Sementara Perwakilan Republik Elise Stefanik, yang bergabung dengan Hawley dalam memperkenalkan resolusi mengatakan, "Tidak ada keraguan bahwa keputusan China yang tidak beralasan untuk mengatur penutup yang rumit dari implikasi yang luas dan mematikan dari virus corona menyebabkan kematian ribuan orang, termasuk ratusan orang Amerika dan pendakian."

“Resolusi ini menyerukan China untuk memberikan kompensasi atas kerugian, kehilangan, dan kehancuran atas kesombongan mereka yang dibawa ke seluruh dunia. Sederhananya, China harus dan akan dimintai pertanggungjawaban, ” tambahnya.

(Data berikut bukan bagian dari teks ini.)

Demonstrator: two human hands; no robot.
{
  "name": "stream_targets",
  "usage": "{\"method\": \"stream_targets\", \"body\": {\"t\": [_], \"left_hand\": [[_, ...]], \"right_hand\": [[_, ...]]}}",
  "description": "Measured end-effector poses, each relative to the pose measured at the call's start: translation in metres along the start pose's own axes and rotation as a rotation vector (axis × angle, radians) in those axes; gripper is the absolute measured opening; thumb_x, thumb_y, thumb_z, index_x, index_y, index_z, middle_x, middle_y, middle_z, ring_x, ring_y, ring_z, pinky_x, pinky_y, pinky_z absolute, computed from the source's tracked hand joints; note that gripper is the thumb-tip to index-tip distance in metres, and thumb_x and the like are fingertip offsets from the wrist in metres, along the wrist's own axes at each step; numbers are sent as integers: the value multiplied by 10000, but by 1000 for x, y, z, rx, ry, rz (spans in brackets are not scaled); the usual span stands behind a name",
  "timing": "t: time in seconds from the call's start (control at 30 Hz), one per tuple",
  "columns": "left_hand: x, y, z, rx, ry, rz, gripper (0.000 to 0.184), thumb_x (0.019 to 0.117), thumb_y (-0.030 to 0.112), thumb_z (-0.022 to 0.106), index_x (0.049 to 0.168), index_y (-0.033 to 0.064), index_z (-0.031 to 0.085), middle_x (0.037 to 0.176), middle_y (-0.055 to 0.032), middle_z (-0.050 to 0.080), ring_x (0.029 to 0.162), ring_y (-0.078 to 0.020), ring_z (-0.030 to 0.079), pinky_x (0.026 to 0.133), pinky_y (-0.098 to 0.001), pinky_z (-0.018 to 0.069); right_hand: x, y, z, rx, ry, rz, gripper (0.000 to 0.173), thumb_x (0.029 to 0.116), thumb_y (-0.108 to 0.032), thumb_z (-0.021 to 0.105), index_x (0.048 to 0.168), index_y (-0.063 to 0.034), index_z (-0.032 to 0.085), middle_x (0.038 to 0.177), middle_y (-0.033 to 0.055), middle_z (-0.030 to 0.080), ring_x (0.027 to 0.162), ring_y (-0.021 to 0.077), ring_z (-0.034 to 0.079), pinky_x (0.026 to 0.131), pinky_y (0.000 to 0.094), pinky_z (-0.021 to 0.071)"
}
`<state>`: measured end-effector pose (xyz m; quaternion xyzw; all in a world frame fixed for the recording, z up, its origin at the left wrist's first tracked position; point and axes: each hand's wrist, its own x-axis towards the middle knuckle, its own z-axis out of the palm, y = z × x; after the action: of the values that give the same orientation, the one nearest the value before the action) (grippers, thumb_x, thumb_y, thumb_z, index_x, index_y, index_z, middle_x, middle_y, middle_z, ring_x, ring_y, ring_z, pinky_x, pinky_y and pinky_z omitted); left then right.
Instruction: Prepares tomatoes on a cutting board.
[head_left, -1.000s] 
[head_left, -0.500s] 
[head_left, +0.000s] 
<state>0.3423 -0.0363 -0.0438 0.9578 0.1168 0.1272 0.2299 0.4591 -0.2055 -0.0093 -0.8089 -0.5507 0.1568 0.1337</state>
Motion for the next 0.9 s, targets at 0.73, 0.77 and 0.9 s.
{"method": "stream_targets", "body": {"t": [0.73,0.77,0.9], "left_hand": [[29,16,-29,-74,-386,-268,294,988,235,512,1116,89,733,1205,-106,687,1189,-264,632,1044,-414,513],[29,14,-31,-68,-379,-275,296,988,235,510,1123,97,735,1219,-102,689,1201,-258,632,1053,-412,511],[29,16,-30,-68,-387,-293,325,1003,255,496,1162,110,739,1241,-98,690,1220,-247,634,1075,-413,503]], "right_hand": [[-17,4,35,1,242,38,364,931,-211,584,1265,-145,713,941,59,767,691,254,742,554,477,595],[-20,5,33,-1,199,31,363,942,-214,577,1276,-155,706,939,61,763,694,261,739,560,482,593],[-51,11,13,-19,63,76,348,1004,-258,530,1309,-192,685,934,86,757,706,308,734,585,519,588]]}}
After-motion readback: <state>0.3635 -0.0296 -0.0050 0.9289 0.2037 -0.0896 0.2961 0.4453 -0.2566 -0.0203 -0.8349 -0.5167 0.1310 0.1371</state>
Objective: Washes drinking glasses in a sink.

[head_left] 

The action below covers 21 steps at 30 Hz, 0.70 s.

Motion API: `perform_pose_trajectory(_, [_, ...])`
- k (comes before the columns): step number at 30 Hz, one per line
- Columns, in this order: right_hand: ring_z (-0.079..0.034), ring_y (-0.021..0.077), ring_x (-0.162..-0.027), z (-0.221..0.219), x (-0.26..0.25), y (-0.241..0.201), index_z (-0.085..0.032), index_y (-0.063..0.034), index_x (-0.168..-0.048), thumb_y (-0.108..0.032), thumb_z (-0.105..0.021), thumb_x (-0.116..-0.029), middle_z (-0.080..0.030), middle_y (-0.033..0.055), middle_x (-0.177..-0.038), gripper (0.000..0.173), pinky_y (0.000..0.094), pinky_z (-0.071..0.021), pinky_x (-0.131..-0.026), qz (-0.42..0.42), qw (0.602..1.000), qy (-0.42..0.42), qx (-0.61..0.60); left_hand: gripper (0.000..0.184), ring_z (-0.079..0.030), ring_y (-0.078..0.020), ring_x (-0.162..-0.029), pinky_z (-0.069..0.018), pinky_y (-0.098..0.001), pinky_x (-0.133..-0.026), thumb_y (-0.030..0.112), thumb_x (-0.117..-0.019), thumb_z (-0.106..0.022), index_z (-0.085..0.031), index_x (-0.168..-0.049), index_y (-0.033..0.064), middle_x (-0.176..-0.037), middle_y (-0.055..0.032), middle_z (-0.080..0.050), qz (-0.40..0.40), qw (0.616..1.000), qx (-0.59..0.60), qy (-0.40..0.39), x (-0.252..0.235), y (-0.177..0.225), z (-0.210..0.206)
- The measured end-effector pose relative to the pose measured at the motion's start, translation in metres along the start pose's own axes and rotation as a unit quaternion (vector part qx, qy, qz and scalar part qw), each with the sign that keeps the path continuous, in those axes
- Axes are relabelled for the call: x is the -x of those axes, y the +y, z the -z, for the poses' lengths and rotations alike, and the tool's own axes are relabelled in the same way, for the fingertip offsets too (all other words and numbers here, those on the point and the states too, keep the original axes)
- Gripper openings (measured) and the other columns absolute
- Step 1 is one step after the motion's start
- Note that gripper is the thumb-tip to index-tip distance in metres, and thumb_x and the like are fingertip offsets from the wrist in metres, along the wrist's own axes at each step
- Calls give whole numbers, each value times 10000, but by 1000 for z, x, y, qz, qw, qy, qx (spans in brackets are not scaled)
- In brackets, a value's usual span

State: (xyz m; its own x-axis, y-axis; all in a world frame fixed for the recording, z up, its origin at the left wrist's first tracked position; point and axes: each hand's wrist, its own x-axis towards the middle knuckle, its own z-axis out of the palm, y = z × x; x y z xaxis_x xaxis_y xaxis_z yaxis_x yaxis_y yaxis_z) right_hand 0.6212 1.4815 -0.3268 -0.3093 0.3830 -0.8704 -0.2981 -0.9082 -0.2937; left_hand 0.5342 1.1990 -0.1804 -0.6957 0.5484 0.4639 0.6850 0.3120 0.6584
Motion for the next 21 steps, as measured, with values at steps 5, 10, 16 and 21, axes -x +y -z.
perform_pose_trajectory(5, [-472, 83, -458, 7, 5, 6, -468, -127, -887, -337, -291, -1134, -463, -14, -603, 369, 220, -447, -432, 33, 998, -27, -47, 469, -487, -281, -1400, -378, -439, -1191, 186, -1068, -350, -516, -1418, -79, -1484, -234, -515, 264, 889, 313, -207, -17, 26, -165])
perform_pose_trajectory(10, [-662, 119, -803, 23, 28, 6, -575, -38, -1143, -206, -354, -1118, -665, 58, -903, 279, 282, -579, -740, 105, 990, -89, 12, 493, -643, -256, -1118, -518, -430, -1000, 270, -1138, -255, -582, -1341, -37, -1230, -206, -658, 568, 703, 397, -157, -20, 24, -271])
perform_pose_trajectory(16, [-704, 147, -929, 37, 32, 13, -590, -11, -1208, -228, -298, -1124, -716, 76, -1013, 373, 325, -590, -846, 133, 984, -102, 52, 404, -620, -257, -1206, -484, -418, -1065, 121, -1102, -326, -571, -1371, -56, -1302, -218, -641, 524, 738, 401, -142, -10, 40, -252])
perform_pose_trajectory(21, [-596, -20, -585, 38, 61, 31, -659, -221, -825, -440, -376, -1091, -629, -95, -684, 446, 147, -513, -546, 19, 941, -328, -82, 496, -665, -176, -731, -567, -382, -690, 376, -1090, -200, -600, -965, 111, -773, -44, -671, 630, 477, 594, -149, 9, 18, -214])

Masih dari sumber yang sama, di Dewan Perwakilan Rakyat, perwakilan Republik, Jim Banks, memperkenalkan resolusi yang menyatakan bahwa China "membuat banyak kesalahan serius pada tahap awal wabah COVID-19 yang meningkatkan keparahan dan penyebaran pandemi COVID-19 yang sedang berlangsung."

Salah langkah "termasuk penyebaran informasi yang disengaja oleh Pemerintah China untuk mengecilkan risiko virus, penolakan untuk bekerja sama dengan otoritas kesehatan internasional, sensor internal dokter dan jurnalis, dan pengabaian berbahaya terhadap kesehatan etnis minoritas," kata resolusi tersebut.